Tongues in Acts 2 (Pentecost) involved speaking in actual human languages that others present understood — this is not disputed. The gift Paul addresses in 1 Corinthians 12-14 appears to involve something different: utterances that require interpretation and function primarily in the context of personal prayer and corporate worship with interpretation. Paul regulates rather than prohibits tongues (1 Cor 14:39 — "do not forbid speaking in tongues") while prioritizing intelligibility in corporate worship.

The Two Positions

Continuationist: The gifts of the Spirit, including tongues, continue throughout the church age. The cessationist argument from 1 Corinthians 13:8-12 ("when completeness comes") refers to Christ's return, not the closing of the canon. Pentecostal and charismatic Christians hold this view, representing the fastest-growing segment of global Christianity.

Cessationist: The sign gifts (tongues, prophecy, healings as described in Acts) served to authenticate the apostolic message and ceased with the apostolic age when the canon was completed. This view is held by most Reformed and many evangelical theologians including John MacArthur and the broader cessationist tradition.

The Honest Assessment

Both positions are held by serious, biblically faithful Christians. This is not a salvation issue. The excesses of charismatic practice (emotionalism, false prophecy, prosperity gospel) are real concerns that are separate from the question of whether tongues as described in Scripture still occur. Christians should engage this question with humility, study the passages in 1 Corinthians 12-14 carefully, and hold their position with conviction but not divisiveness. See the overview of glossolalia.

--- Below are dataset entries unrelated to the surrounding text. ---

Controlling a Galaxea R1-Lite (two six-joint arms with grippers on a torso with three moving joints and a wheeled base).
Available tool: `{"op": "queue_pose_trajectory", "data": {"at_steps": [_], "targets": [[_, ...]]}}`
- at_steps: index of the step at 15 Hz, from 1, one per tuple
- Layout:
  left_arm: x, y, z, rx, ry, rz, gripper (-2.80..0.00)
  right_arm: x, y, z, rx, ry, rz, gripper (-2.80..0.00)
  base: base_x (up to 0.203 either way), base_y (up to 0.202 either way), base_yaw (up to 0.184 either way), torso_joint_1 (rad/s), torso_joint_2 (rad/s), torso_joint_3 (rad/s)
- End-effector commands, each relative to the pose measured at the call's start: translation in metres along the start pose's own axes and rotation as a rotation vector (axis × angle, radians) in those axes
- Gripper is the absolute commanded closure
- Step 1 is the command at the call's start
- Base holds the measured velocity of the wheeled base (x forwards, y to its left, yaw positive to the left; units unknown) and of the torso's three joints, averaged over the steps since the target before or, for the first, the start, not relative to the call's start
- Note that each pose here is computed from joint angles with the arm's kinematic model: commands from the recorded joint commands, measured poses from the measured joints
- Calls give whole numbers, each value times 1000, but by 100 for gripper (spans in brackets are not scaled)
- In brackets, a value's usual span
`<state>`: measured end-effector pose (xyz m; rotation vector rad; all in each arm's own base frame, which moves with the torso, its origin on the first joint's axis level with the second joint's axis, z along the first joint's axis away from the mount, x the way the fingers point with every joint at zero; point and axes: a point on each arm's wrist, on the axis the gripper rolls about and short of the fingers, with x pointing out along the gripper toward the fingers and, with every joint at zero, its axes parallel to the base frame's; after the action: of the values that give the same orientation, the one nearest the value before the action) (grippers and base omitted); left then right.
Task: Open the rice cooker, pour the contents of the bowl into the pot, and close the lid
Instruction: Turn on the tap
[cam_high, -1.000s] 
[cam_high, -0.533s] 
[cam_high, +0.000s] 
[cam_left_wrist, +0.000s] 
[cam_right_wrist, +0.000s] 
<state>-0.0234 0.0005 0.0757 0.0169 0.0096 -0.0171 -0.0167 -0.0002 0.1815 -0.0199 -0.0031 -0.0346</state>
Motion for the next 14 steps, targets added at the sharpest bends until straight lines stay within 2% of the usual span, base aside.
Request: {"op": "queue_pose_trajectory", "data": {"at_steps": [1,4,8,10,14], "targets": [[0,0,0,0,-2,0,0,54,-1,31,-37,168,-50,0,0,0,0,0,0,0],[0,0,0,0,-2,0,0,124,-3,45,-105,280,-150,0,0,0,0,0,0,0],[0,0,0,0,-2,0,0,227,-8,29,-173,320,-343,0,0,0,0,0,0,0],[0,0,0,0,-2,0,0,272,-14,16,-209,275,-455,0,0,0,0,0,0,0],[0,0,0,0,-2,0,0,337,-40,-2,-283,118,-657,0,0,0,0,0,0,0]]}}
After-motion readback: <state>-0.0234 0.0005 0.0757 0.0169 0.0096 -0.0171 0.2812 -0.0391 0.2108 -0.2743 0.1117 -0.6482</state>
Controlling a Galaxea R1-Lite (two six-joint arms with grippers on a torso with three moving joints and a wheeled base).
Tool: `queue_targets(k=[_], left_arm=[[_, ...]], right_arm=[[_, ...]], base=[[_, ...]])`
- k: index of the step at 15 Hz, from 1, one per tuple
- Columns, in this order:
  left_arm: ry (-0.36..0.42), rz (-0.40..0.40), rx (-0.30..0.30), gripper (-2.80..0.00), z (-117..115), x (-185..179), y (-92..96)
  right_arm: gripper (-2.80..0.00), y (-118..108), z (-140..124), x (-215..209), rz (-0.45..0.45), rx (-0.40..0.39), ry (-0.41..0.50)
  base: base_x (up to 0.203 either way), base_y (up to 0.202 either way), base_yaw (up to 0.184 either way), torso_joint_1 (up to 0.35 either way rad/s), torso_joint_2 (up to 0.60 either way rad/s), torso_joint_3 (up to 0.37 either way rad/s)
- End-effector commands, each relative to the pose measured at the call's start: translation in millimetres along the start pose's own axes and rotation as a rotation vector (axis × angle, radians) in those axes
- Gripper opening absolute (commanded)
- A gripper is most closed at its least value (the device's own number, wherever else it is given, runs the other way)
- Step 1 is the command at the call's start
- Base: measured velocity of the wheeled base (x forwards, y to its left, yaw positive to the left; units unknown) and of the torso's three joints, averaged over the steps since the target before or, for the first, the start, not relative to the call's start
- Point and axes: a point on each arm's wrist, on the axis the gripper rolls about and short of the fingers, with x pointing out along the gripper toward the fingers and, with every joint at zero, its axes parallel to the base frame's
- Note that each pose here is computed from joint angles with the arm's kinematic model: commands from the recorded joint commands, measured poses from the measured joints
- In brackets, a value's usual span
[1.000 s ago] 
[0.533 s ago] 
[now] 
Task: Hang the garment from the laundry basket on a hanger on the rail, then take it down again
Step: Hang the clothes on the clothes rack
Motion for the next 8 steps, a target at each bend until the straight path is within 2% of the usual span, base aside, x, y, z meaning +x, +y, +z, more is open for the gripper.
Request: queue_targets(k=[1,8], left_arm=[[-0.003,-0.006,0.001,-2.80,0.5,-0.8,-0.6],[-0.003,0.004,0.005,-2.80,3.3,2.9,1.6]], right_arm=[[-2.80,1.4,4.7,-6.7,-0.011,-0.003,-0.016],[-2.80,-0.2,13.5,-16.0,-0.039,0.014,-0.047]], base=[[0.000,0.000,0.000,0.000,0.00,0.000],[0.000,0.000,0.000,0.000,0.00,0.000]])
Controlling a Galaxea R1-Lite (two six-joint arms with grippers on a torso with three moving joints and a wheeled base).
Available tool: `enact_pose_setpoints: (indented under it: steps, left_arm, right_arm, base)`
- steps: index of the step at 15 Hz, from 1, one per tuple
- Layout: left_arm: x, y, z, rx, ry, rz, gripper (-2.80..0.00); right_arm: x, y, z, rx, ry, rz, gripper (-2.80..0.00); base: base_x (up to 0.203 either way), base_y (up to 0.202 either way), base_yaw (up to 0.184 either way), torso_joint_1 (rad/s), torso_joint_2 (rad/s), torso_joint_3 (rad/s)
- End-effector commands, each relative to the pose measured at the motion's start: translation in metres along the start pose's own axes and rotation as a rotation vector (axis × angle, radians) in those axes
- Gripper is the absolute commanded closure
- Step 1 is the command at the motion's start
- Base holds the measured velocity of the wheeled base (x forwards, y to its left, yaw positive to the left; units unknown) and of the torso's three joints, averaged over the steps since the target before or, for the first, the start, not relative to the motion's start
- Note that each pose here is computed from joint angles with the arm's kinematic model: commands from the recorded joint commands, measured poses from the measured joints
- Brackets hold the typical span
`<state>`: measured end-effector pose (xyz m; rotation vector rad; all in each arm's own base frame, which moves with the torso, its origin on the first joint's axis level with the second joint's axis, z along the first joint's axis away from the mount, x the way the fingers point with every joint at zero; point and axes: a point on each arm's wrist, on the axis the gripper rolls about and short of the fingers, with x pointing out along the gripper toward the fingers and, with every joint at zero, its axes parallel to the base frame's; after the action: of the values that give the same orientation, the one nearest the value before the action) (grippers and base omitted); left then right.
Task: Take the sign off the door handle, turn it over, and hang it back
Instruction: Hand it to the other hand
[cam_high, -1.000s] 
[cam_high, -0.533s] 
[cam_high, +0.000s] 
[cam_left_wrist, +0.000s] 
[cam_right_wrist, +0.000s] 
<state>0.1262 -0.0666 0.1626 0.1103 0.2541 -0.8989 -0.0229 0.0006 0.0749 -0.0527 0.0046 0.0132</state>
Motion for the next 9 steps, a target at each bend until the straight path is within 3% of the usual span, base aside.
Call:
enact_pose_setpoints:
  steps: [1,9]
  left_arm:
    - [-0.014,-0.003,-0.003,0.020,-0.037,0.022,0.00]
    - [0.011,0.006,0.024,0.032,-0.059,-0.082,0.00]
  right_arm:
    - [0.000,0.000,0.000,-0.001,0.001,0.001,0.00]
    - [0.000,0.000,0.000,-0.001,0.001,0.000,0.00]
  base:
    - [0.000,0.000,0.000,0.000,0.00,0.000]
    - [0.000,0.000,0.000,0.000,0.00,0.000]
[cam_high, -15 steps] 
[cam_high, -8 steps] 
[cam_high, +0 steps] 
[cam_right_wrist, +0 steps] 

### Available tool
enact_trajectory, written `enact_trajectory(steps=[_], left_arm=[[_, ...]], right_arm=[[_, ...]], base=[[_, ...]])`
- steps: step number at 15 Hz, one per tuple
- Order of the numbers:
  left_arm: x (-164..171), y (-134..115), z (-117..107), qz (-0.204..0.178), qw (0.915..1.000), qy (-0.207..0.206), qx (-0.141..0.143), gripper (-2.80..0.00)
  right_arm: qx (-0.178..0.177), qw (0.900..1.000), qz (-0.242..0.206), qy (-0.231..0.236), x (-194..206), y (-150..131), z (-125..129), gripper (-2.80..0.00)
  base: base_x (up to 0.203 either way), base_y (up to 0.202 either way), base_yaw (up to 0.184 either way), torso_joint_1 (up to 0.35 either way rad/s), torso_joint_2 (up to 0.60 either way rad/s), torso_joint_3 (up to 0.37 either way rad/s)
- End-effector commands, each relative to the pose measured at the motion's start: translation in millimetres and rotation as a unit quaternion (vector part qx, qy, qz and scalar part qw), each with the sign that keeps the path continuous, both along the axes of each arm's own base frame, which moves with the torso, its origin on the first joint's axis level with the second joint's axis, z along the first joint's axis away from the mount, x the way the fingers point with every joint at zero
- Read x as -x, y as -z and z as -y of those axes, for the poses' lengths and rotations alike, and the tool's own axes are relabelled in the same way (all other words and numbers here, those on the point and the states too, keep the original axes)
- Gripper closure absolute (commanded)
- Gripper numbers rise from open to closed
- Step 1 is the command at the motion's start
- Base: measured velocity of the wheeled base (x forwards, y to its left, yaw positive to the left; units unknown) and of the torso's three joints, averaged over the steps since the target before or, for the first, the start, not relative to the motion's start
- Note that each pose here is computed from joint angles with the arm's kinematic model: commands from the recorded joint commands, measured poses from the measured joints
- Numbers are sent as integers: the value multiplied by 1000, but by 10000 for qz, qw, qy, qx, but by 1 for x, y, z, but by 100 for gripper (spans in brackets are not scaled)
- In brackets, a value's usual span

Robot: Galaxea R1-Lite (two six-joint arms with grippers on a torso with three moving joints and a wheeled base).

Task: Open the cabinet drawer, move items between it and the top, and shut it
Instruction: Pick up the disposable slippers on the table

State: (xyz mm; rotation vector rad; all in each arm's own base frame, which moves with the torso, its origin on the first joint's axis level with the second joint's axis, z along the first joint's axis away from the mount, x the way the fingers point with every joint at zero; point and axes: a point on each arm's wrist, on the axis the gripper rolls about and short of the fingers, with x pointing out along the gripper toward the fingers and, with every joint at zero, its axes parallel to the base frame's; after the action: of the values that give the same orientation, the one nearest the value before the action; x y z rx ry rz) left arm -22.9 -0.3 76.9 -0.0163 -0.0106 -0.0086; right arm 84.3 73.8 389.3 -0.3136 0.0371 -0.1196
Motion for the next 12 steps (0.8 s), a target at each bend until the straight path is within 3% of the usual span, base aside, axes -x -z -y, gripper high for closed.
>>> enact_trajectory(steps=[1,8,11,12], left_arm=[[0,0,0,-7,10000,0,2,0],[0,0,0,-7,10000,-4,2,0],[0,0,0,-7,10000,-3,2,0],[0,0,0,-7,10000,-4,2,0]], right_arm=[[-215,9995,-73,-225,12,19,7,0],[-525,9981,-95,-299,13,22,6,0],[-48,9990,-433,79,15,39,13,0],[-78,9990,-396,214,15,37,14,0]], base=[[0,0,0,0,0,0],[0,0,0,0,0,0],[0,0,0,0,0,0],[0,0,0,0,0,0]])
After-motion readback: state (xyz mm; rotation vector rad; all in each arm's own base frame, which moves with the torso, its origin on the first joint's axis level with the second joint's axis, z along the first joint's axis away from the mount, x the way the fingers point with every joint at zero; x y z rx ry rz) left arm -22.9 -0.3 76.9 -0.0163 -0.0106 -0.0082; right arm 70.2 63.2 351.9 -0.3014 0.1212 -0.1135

Frequently Asked Questions

Is speaking in tongues biblical?
Yes — tongues appear clearly in Acts and 1 Corinthians 12-14. Whether the gift continues today (continuationist) or ceased with the apostolic age (cessationist) is a genuine intramural Christian debate where both positions have serious biblical support. This is a disputable matter, not a salvation issue.
Should Christians speak in tongues?
This depends on your theological tradition. Continuationists hold the gift is available to all believers who seek it. Cessationists hold the sign gifts have ceased. Paul's instruction is clear: if tongues occur in corporate worship, they must be interpreted (1 Cor 14:27-28); they should not be forbidden (1 Cor 14:39); and love is more important than any gift (1 Cor 13).